Spedding et al. (2026)
- Authors: Michael Spedding, Johannes Aerts, Steve Alexander, Aurélie-Gaëlle Bellozzi Woestelandt, Elena Chiricozzi, Alexandre Henriques, Pierre-Marie Lledo, Jean-Philippe Loeffler, Rushika Perera, Frances Platt, Pierre-François Pradat, Frédérique Rene, Anthony Schapira, Laura St Clair, Kevin Talbot, Maxime Taquet, Michal Toborek, Bradley Turner, Michael Zandi, Pierre Gressens
- Institutes: Spedding Research Solutions SARL, Le Vésinet, France, Leiden Institute of Chemistry, Leiden University, Leiden, Netherlands, School of Life Sciences, University of Nottingham, Nottingham, UK, Inserm UMR1141, Université Paris Cité, Paris, France, UCL Queen Square Institute of Neurology, London, UK
- Publisher: Pharmacological Reviews
- Link: DOI
Summary
This landmark review establishes a biochemical ‘bridge’ between SARS-CoV-2 infection and the accelerated risk of neurodegenerative diseases like Parkinson’s and Alzheimer’s. By identifying glycosphingolipids as central players in both viral entry and neuronal damage, the study opens a new frontier for therapeutic intervention in Long COVID. It suggests that treating metabolic lipid imbalances could potentially prevent or reverse the chronic ‘brain fog’ and cognitive decline affecting millions of patients worldwide.
What was researched?
The research investigated how SARS-CoV-2 disrupts glycosphingolipid (GSL) metabolism and the role these complex fats play in Long COVID and the progression of neurodegenerative diseases.
Why was it researched?
With millions suffering from persistent neurological symptoms after COVID-19, researchers sought to understand the molecular mechanisms that link viral infection to chronic neuroinflammation and brain aging.
How was it researched?
This was a comprehensive multidisciplinary review and meta-analysis coordinated by IUPHAR, synthesizing data from lipidomics, virology, and clinical neurology to map the GSL metabolic pathways affected by the virus.
What has been found?
The study found that SARS-CoV-2 uses GSLs as attachment factors and significantly alters their levels, leading to membrane instability and neurotoxic protein aggregation.
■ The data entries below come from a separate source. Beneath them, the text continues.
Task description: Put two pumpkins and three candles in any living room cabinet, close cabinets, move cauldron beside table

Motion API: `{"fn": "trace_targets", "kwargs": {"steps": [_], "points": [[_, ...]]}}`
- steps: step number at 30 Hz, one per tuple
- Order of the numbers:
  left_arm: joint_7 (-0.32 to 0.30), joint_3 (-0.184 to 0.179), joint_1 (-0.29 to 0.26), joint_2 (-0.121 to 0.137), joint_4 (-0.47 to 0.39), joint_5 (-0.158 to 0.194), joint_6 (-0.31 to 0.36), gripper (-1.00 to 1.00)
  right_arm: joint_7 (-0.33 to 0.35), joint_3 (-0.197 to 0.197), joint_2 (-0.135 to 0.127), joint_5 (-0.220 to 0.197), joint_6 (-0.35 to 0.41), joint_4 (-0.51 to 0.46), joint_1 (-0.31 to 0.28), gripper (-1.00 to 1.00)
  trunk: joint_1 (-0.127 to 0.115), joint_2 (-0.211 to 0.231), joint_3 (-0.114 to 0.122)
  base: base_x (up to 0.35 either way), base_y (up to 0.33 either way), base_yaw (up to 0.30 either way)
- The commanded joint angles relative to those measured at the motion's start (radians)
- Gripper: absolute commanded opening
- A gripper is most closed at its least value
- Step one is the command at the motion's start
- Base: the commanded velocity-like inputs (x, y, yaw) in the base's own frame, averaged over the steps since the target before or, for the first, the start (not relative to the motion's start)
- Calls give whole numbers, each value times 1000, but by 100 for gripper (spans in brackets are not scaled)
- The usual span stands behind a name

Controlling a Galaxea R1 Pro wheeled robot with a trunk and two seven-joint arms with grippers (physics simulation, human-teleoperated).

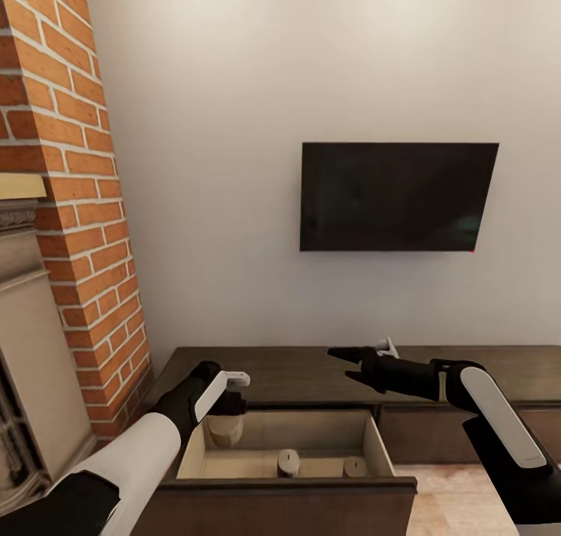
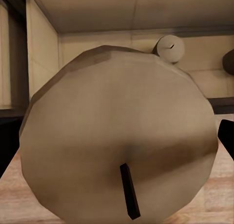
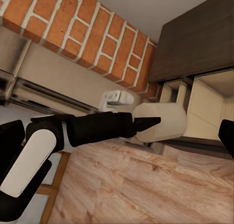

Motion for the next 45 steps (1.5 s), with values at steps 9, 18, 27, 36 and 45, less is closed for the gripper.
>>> {"fn": "trace_targets", "kwargs": {"steps": [9, 18, 27, 36, 45], "points": [[9, -6, -1, 1, -1, 11, 2, -100, -10, 1, 0, -11, 0, -1, -1, 100, 35, -64, -29, 0, 0, 0], [9, -6, -1, 0, -1, 10, 2, -100, -10, 2, 1, -12, 0, -1, -1, 100, 69, -127, -58, 0, 0, 0], [9, -6, -1, -1, -1, 9, 1, -100, -10, 2, 2, -12, 0, -1, -1, 100, 104, -190, -86, 0, 0, 0], [9, -6, -1, -1, -3, 9, -4, -100, -10, 2, 2, -12, 0, -1, -1, 100, 138, -253, -114, 0, 0, 0], [9, -6, -1, -1, -7, 9, -6, -100, -10, 2, 2, -13, 0, -1, -1, 100, 173, -316, -142, 0, 0, 0]]}}
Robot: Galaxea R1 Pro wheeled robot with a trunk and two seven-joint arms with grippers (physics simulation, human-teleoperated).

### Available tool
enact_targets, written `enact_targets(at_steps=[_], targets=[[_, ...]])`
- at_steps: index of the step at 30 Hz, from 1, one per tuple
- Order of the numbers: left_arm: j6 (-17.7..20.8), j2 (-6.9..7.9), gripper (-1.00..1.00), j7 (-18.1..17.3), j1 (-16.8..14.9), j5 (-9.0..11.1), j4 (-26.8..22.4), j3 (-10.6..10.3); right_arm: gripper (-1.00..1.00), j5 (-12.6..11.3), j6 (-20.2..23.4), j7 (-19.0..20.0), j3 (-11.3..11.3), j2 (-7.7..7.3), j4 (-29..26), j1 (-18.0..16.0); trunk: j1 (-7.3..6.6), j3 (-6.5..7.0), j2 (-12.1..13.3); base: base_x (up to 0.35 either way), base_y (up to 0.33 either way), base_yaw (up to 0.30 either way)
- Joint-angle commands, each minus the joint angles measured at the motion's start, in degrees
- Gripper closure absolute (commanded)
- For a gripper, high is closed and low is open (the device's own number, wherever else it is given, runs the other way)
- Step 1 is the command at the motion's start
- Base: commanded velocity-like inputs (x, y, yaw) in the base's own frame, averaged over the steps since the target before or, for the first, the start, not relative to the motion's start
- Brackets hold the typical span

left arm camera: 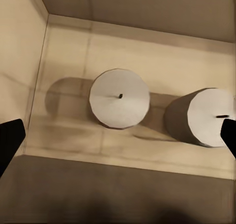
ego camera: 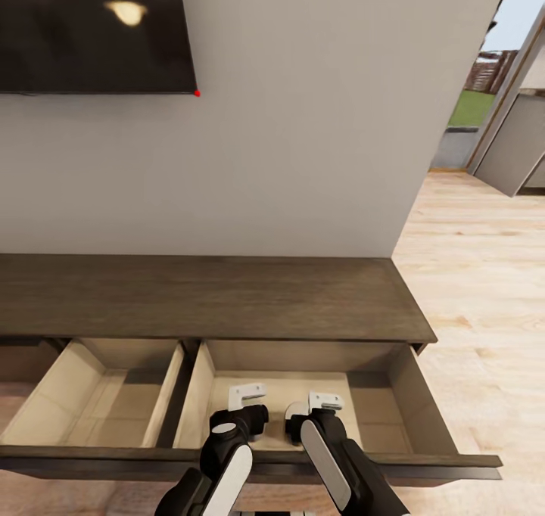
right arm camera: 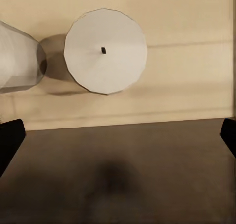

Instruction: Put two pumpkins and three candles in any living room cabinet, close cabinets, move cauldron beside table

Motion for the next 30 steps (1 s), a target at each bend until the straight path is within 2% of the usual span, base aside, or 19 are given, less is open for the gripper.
enact_targets(at_steps=[1,10,13,30], targets=[[0.1,0.0,-1.0,0.5,0.0,0.5,-0.1,-0.1,-1.0,-0.5,0.1,-0.6,0.0,0.0,-0.1,0.0,-0.23,0.14,0.4,0.0,0.0,0.0],[0.3,0.0,-1.0,0.8,-0.8,-0.3,-0.1,-0.8,-1.0,-0.5,-0.6,-0.5,-0.3,0.0,0.2,-0.6,-2.21,1.75,4.0,0.0,0.0,0.0],[0.9,0.04,-1.0,0.9,-0.9,-0.4,-0.1,-0.8,-1.0,-0.6,-0.7,-0.4,-0.3,0.0,0.2,-0.6,-2.21,1.75,4.0,0.0,0.0,0.0],[2.2,0.14,-1.0,0.8,-0.9,-0.4,0.0,-0.5,-1.0,-0.6,-0.9,-0.9,-0.3,0.0,-0.4,-0.7,-5.94,4.8,10.8,0.0,0.0,0.0]])
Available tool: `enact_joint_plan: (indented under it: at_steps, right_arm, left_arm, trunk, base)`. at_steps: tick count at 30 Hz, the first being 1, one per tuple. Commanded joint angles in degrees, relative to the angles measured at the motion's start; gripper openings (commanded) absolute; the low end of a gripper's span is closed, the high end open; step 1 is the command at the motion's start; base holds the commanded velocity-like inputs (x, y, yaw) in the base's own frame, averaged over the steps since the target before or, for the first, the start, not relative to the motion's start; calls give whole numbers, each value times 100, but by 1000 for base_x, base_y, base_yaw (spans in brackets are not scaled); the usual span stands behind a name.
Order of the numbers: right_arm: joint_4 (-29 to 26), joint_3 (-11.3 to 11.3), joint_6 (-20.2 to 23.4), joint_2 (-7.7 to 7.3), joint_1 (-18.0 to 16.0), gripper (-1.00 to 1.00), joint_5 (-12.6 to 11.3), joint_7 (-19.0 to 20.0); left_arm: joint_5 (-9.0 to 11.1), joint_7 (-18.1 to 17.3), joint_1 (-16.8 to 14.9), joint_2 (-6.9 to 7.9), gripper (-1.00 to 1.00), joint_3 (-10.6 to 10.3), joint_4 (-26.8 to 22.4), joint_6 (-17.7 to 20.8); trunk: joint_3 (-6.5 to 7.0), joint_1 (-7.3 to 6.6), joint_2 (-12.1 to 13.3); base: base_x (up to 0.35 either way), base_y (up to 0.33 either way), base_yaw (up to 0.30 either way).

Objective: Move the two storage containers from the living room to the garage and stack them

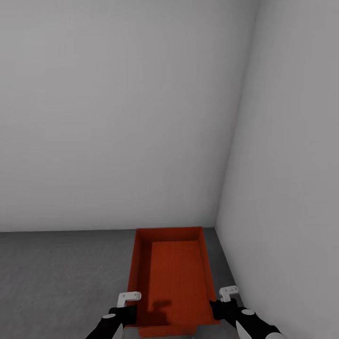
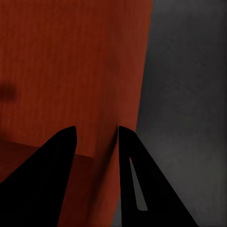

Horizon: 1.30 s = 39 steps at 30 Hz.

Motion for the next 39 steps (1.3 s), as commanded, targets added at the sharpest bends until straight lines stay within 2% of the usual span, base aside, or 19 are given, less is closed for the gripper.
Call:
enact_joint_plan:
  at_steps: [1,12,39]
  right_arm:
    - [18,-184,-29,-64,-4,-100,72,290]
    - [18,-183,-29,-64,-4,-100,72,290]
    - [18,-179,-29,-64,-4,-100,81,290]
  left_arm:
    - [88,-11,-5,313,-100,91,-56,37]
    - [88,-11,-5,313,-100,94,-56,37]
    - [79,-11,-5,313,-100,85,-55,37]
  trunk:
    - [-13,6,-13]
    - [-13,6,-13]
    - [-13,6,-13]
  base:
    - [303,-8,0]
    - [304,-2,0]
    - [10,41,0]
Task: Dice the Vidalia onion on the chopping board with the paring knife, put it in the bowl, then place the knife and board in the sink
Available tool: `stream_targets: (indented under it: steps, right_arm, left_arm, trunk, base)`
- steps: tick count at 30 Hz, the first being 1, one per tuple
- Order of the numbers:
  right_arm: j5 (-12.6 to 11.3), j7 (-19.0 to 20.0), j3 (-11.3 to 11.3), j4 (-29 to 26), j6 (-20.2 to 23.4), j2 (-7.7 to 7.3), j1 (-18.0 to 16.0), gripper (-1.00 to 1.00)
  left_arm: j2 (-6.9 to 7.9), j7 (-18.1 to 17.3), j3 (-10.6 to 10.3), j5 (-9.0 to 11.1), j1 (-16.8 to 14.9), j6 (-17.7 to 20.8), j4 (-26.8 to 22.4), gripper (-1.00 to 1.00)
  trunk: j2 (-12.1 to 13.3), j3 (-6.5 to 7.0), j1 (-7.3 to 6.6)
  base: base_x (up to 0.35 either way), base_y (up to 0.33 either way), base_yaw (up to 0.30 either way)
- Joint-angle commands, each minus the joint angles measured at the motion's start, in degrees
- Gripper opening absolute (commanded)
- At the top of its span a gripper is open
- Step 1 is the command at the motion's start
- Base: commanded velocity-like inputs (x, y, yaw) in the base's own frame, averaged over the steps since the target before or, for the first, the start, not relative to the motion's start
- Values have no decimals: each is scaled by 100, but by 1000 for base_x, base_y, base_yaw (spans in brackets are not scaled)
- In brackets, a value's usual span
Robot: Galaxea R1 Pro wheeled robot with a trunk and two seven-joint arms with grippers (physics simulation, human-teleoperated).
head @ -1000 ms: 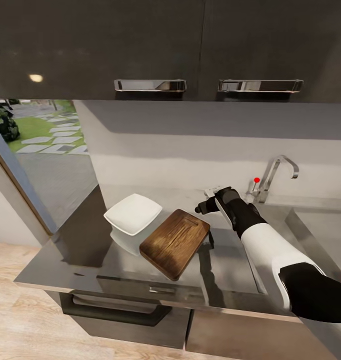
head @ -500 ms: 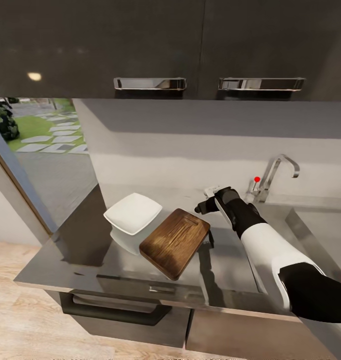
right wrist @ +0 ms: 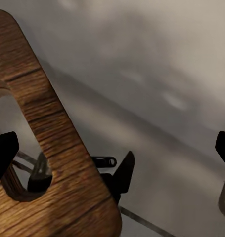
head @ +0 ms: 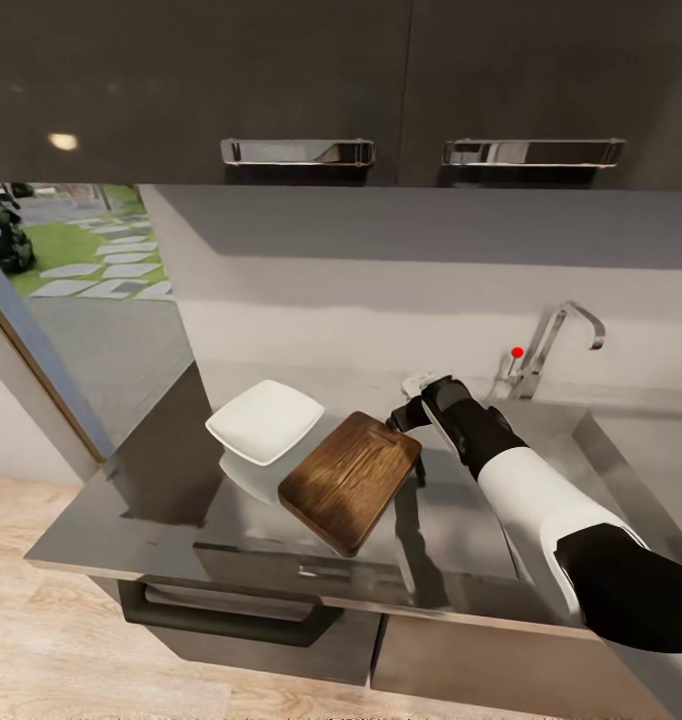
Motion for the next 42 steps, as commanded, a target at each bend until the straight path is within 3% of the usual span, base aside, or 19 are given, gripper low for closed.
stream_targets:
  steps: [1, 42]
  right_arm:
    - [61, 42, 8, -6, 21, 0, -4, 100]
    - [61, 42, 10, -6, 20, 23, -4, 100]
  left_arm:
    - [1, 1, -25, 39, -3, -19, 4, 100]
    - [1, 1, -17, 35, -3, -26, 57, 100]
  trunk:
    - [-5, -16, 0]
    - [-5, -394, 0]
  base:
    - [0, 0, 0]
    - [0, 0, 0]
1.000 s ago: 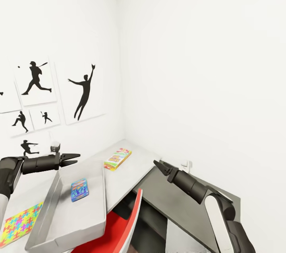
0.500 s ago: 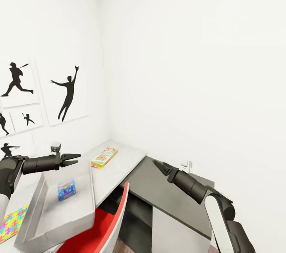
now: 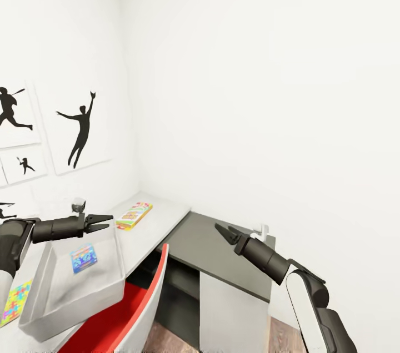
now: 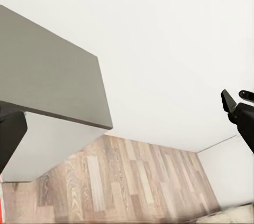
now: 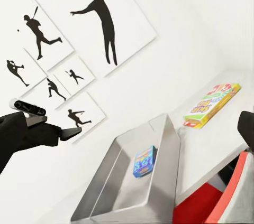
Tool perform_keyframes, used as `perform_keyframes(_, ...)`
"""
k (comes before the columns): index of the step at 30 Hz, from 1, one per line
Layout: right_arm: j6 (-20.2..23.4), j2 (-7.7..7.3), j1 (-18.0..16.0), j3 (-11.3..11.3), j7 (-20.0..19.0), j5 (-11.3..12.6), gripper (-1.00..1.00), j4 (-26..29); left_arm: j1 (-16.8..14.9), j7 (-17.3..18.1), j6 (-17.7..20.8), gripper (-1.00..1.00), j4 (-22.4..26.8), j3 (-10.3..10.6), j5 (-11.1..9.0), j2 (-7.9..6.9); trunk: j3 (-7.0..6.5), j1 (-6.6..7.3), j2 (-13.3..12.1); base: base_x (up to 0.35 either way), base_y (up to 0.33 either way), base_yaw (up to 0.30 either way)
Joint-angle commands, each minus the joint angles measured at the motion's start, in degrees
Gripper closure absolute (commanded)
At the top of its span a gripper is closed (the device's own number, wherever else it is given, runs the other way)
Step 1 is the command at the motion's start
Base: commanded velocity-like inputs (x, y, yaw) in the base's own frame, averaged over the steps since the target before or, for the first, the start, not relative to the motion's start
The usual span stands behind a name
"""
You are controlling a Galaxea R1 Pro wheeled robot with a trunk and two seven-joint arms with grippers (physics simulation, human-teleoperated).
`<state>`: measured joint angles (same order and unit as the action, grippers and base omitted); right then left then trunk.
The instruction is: Put all the toys in the child's room - the three board games (two on the bed and one on the table), the two jigsaw puzzles on the table, and the tennis ball on the table - inside the toy box on the table in the child's room.
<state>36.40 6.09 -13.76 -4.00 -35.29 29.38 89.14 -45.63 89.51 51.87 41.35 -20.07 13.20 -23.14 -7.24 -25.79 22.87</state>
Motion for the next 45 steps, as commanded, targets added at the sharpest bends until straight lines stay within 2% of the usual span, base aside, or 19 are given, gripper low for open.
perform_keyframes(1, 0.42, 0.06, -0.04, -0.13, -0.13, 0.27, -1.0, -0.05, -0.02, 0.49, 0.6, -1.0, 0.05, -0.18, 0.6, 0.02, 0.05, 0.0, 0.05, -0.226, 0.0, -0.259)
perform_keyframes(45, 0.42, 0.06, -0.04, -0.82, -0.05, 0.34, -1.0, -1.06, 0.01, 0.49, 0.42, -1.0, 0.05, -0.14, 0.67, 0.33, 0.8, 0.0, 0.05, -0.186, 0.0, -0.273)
These metabolic disruptions mimic the early stages of neurodegeneration, potentially acting as a ‘primer’ for future cognitive decline. The researchers also identified that GSL-modulating compounds like Miglustat 💊 may offer a pathway to restore lipid homeostasis.
Discussion
A key strength is the integration of diverse scientific fields to explain the ‘metabolic scar’ left by COVID-19. However, the review notes that long-term clinical data are still needed to confirm if these lipid changes directly cause late-onset dementia.
Conclusion & Future Work
The paper concludes that glycosphingolipids are essential biomarkers for Long COVID severity and promising targets for drug development. Future research should focus on clinical trials using GSL-modifying therapies to protect the aging brain from post-viral damage.